**WORK TO BE COMPLETED**
Can you copy out the data exactly? Leave the images out.

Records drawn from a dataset
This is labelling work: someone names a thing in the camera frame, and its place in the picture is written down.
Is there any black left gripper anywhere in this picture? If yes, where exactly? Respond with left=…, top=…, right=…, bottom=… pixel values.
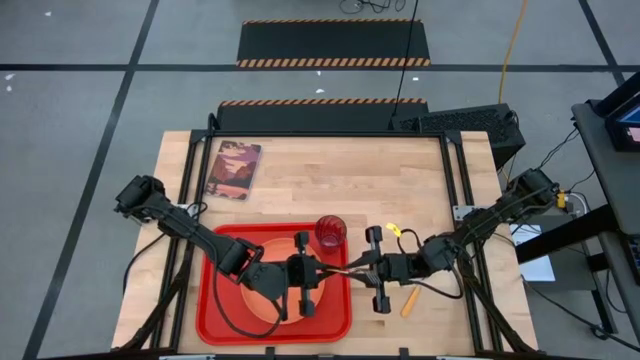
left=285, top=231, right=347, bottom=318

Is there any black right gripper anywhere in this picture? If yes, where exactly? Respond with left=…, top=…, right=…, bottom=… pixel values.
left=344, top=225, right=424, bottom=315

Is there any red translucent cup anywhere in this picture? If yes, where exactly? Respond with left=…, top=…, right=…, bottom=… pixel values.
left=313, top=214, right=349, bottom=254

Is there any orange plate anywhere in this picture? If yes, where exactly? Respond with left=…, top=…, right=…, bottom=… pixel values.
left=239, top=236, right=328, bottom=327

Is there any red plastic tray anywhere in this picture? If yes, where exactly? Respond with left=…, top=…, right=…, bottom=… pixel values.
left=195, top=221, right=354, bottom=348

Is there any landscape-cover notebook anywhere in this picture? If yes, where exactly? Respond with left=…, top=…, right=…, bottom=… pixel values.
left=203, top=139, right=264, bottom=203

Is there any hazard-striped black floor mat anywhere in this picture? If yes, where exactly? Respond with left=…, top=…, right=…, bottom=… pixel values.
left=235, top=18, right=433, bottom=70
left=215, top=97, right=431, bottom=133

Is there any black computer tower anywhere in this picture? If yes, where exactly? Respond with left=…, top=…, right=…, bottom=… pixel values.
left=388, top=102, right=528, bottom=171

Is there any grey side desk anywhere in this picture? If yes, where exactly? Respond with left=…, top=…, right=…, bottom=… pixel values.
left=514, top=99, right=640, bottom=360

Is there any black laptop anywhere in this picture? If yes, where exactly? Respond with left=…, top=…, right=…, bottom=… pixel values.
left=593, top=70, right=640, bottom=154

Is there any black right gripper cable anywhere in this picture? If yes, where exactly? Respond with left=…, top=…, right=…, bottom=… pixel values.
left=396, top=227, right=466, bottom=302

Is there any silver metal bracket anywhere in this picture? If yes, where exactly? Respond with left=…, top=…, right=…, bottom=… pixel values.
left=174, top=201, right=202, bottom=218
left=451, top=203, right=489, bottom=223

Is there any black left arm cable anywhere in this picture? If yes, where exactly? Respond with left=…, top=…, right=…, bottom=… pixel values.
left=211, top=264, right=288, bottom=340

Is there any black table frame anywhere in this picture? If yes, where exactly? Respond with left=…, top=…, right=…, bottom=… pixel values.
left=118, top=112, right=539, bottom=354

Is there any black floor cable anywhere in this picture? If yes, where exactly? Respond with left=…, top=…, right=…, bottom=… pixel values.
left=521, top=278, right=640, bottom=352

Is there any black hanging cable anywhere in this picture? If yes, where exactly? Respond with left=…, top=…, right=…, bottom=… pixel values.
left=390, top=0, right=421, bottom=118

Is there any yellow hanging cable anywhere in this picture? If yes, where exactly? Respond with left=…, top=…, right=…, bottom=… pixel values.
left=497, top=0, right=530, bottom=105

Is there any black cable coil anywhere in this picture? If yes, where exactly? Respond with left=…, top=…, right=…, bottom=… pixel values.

**REPLY**
This is labelling work: someone names a thing in the camera frame, and its place in the picture is written down.
Is there any black left gripper anywhere in this picture? If yes, where exactly? Respond with left=…, top=…, right=…, bottom=… pixel values.
left=285, top=231, right=347, bottom=318

Is there any black right gripper anywhere in this picture? If yes, where exactly? Respond with left=…, top=…, right=…, bottom=… pixel values.
left=344, top=225, right=424, bottom=315

Is there any red translucent cup anywhere in this picture? If yes, where exactly? Respond with left=…, top=…, right=…, bottom=… pixel values.
left=313, top=214, right=349, bottom=254

Is there any orange plate anywhere in this picture? If yes, where exactly? Respond with left=…, top=…, right=…, bottom=… pixel values.
left=239, top=236, right=328, bottom=327

Is there any red plastic tray anywhere in this picture? If yes, where exactly? Respond with left=…, top=…, right=…, bottom=… pixel values.
left=195, top=221, right=354, bottom=348

Is there any landscape-cover notebook anywhere in this picture? If yes, where exactly? Respond with left=…, top=…, right=…, bottom=… pixel values.
left=203, top=139, right=264, bottom=203

Is there any hazard-striped black floor mat anywhere in this picture? If yes, where exactly? Respond with left=…, top=…, right=…, bottom=… pixel values.
left=235, top=18, right=433, bottom=70
left=215, top=97, right=431, bottom=133

Is there any black computer tower anywhere in this picture? If yes, where exactly? Respond with left=…, top=…, right=…, bottom=… pixel values.
left=388, top=102, right=528, bottom=171

Is there any grey side desk anywhere in this picture? If yes, where exactly? Respond with left=…, top=…, right=…, bottom=… pixel values.
left=514, top=99, right=640, bottom=360

Is there any black laptop anywhere in this picture? If yes, where exactly? Respond with left=…, top=…, right=…, bottom=… pixel values.
left=593, top=70, right=640, bottom=154

Is there any black right gripper cable anywhere in this picture? If yes, where exactly? Respond with left=…, top=…, right=…, bottom=… pixel values.
left=396, top=227, right=466, bottom=302

Is there any silver metal bracket anywhere in this picture? If yes, where exactly? Respond with left=…, top=…, right=…, bottom=… pixel values.
left=174, top=201, right=202, bottom=218
left=451, top=203, right=489, bottom=223

Is there any black left arm cable anywhere in this picture? If yes, where exactly? Respond with left=…, top=…, right=…, bottom=… pixel values.
left=211, top=264, right=288, bottom=340

Is there any black table frame anywhere in this picture? If yes, where exactly? Respond with left=…, top=…, right=…, bottom=… pixel values.
left=118, top=112, right=539, bottom=354

Is there any black floor cable anywhere in this picture? If yes, where exactly? Respond with left=…, top=…, right=…, bottom=… pixel values.
left=521, top=278, right=640, bottom=352

Is there any black hanging cable anywhere in this picture? If yes, where exactly? Respond with left=…, top=…, right=…, bottom=… pixel values.
left=390, top=0, right=421, bottom=118

Is there any yellow hanging cable anywhere in this picture? If yes, where exactly? Respond with left=…, top=…, right=…, bottom=… pixel values.
left=497, top=0, right=530, bottom=105

Is there any black cable coil anywhere in this picture? If yes, where exactly? Respond with left=…, top=…, right=…, bottom=… pixel values.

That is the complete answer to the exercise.